This song was originally written by John Cale, former Velvet Underground bassist (and rock-influenced avant-garde composer in his own right).

Like many other Bauhaus pieces, `Rosegarden' deals with the ultimate banality of loveless sex (which is perhaps a large part of the reason they chose this piece of Cale's). In this respect, one can see the heavy influence of Eliot's The Waste Land. `Rosegarden' can be tied in other ways to the works of Eliot. For example, from Eliot's `Ash-Wednesday':

Rose of memory
Rose of forgetfulness
Exhausted and life-giving
Worried reposeful
The single Rose
Is now the Garden
Where all loves end
Terminate torment
Of love unsatisfied
The greater torment
Of love satisfied
. . .
Grace to the Mother
For the Garden
Where all love ends.
And from `Burnt Norton':
Footfalls echo in the memory
Down the passage which we did not take
Towards the door we never opened
Into the rose-garden.
Here, and in `The Hollow Men', we see the rose as a symbol for God. Only in God (who in His infinite glory is both Rose and Garden) can `all loves end'. This includes, of course, not just romantic love, but also the loveless love of sex. Thus `Virgin Mary' (modern Christian society, in its decline) views the `whores' (actually us, modern Western culture in general, in particular the unsaved) as producing a mindless `scream of chatter'; this is the philosophical posturing in defense of the `enlightened' values of the sexual revolution. This posturing is, to Virgin Mary, senseless because it ignores the Truth of God.

The Rosegarden, from which Virgin Mary hears the whores, is the afterlife, or at least a state of grace. Thus it is a `funeral', and one is nearer to the Rose that is God (note also the connection this makes between Paracelsus's secret name of the rose and the cabalistic search for the true name of God). The `sores', as could be expected, are the stigmata of Christ (see also Bauhaus's `Stigmata Martyr'). Only through these sores and the suffering of Christ can we, as Virgin Mary has done, transcend the meaningless sexuality of this world.

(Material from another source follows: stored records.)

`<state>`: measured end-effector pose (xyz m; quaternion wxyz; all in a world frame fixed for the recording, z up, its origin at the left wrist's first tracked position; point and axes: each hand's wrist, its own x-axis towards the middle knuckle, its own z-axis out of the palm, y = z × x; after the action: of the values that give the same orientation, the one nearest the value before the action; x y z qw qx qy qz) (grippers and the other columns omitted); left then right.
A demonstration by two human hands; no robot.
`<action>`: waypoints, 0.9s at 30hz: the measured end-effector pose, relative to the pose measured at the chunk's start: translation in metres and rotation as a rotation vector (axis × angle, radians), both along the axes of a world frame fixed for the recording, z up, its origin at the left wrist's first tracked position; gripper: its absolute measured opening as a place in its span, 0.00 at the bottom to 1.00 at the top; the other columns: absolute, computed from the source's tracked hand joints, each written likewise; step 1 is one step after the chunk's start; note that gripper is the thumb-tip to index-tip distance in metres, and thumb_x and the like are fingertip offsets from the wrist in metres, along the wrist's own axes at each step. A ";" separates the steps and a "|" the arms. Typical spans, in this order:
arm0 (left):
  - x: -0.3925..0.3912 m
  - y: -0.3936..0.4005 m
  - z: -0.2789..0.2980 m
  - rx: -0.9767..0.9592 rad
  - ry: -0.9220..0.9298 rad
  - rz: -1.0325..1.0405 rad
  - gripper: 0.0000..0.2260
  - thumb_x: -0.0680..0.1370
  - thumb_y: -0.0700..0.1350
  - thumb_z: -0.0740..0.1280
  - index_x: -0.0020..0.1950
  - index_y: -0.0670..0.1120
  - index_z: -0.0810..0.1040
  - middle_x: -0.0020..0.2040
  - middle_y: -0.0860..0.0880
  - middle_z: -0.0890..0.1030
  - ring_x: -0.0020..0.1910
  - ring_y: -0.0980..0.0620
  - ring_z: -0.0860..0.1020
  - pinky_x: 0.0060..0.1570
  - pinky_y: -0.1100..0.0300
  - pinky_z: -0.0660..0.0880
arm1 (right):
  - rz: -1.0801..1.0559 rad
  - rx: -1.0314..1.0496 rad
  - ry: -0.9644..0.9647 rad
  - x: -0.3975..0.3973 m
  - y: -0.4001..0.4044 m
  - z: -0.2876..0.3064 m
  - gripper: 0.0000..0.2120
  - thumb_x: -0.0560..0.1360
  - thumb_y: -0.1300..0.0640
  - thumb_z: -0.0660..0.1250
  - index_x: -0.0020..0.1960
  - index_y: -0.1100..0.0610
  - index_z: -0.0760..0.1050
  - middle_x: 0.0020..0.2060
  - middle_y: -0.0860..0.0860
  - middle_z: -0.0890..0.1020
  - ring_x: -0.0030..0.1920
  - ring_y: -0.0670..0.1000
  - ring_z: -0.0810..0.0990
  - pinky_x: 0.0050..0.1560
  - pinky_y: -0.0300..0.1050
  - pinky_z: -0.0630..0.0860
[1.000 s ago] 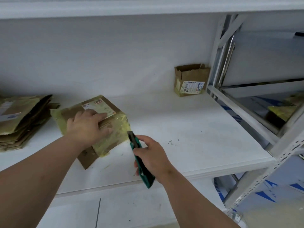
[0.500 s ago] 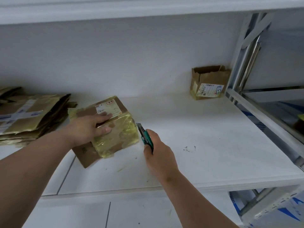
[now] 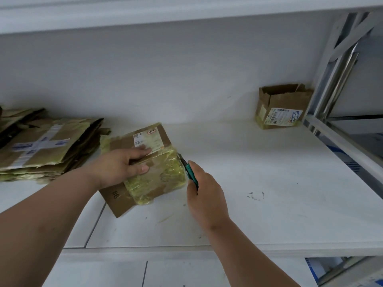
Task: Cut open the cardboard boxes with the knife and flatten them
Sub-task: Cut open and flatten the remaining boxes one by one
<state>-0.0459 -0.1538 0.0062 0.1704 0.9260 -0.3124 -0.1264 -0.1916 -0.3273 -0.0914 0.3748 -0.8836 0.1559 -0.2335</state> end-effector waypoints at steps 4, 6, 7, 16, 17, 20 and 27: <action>0.002 0.001 -0.007 -0.007 -0.018 -0.007 0.26 0.77 0.58 0.67 0.74 0.64 0.64 0.75 0.64 0.61 0.74 0.57 0.63 0.69 0.60 0.61 | -0.012 -0.016 0.015 0.000 0.002 -0.002 0.25 0.82 0.57 0.57 0.78 0.44 0.60 0.55 0.50 0.78 0.54 0.52 0.78 0.54 0.50 0.77; 0.003 0.002 -0.009 -0.004 -0.024 -0.011 0.26 0.77 0.58 0.67 0.74 0.64 0.64 0.75 0.64 0.60 0.74 0.56 0.64 0.69 0.60 0.62 | -0.015 -0.039 0.023 0.000 0.003 -0.001 0.26 0.81 0.58 0.56 0.78 0.45 0.61 0.53 0.50 0.78 0.51 0.53 0.78 0.52 0.51 0.77; 0.003 0.002 -0.010 -0.004 -0.027 -0.014 0.26 0.77 0.57 0.67 0.74 0.64 0.64 0.76 0.64 0.60 0.74 0.56 0.64 0.69 0.60 0.62 | -0.016 -0.042 0.030 0.000 0.002 -0.001 0.25 0.81 0.58 0.56 0.77 0.45 0.61 0.52 0.51 0.78 0.51 0.53 0.78 0.52 0.50 0.77; 0.000 0.001 -0.022 0.012 -0.055 -0.045 0.26 0.78 0.56 0.67 0.74 0.63 0.64 0.75 0.66 0.58 0.75 0.59 0.61 0.68 0.62 0.60 | -0.023 -0.079 0.136 -0.011 -0.001 -0.004 0.25 0.81 0.58 0.54 0.76 0.45 0.62 0.50 0.50 0.79 0.50 0.53 0.78 0.50 0.47 0.75; 0.001 0.001 -0.022 0.015 -0.059 -0.046 0.26 0.78 0.56 0.67 0.75 0.63 0.64 0.76 0.66 0.58 0.75 0.59 0.60 0.69 0.61 0.60 | -0.024 -0.084 0.142 -0.012 -0.001 -0.004 0.25 0.81 0.58 0.54 0.76 0.45 0.62 0.50 0.50 0.79 0.50 0.53 0.78 0.50 0.47 0.75; 0.002 0.001 -0.023 0.025 -0.070 -0.052 0.26 0.78 0.56 0.67 0.75 0.63 0.63 0.76 0.64 0.58 0.75 0.58 0.61 0.70 0.60 0.61 | -0.039 -0.076 0.131 -0.014 0.000 -0.004 0.24 0.81 0.58 0.55 0.76 0.45 0.63 0.51 0.50 0.79 0.51 0.53 0.79 0.51 0.48 0.76; 0.004 0.002 -0.023 0.059 -0.091 -0.057 0.26 0.78 0.58 0.66 0.75 0.63 0.63 0.77 0.64 0.59 0.74 0.57 0.62 0.68 0.59 0.63 | -0.047 -0.081 0.113 -0.011 0.004 -0.003 0.24 0.80 0.58 0.55 0.75 0.44 0.63 0.49 0.49 0.79 0.49 0.53 0.78 0.49 0.48 0.77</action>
<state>-0.0423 -0.1518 -0.0164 0.1250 0.9261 -0.3420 -0.0983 -0.2029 -0.3232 -0.0942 0.3239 -0.9059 0.1880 -0.1979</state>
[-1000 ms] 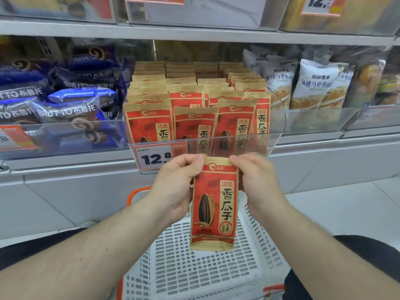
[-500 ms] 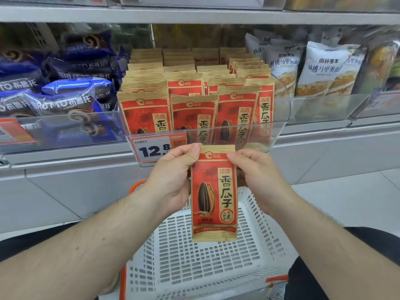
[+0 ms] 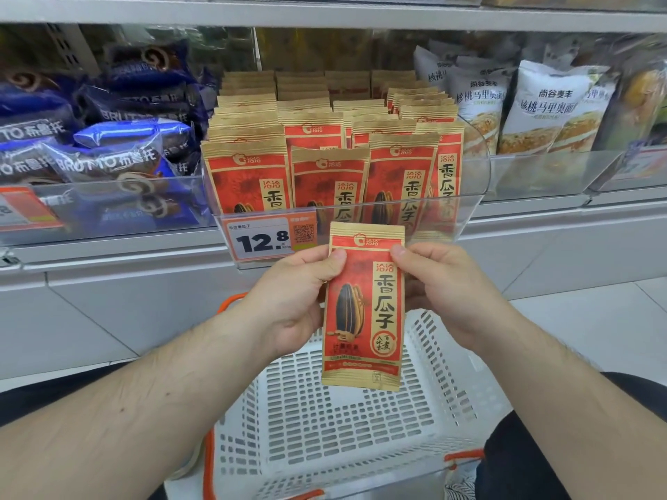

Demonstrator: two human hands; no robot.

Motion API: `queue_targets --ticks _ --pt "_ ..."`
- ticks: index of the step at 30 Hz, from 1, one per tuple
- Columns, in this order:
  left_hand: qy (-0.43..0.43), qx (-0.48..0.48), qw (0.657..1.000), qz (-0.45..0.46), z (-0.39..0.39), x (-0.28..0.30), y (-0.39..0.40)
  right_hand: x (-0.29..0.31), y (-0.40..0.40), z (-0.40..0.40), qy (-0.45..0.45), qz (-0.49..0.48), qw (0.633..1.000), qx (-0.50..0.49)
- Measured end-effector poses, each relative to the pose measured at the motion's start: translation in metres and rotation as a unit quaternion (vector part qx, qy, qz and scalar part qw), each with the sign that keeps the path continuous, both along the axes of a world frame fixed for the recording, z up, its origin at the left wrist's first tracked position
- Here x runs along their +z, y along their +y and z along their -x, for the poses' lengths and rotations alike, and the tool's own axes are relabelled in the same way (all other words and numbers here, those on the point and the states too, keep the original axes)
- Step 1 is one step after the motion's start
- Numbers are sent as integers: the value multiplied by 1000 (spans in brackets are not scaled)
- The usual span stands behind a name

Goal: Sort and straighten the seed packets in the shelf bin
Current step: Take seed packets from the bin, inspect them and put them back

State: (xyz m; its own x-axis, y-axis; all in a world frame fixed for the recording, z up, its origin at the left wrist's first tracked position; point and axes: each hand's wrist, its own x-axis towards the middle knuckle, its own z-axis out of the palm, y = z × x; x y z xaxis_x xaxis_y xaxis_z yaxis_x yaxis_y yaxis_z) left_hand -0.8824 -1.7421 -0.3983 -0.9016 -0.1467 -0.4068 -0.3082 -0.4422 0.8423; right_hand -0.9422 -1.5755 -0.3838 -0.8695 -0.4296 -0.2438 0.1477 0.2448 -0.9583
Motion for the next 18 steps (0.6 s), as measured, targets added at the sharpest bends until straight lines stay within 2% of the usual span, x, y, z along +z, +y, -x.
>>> queue_targets --ticks 5,12,18 --pt "-3 13 1000 -24 2 1 -5 4 12 2 -50 -63 990 112" --pt "-47 -109 993 10 -3 2 -8 1 14 3 -75 -46 992 93" --pt "-63 -103 993 -18 -5 -3 -5 7 24 0 -98 -58 978 174"
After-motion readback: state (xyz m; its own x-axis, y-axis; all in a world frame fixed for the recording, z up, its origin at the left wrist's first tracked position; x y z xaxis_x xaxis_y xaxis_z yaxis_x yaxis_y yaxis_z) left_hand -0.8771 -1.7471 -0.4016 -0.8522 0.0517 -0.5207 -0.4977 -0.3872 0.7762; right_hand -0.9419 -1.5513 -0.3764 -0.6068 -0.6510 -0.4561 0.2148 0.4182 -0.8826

Even in Grace, one can still see and experience those who have been left behind to revel in their orgiastic stupor. Thus Virgin Mary is tired of, and even irritated by, their relentless ``gossip and complaints''. What she does not realise is that it is her job as one of the saved to lead the whores towards the Truth. And this is what Cale and Bauhaus are attempting, if only unconsciously, to do with this work.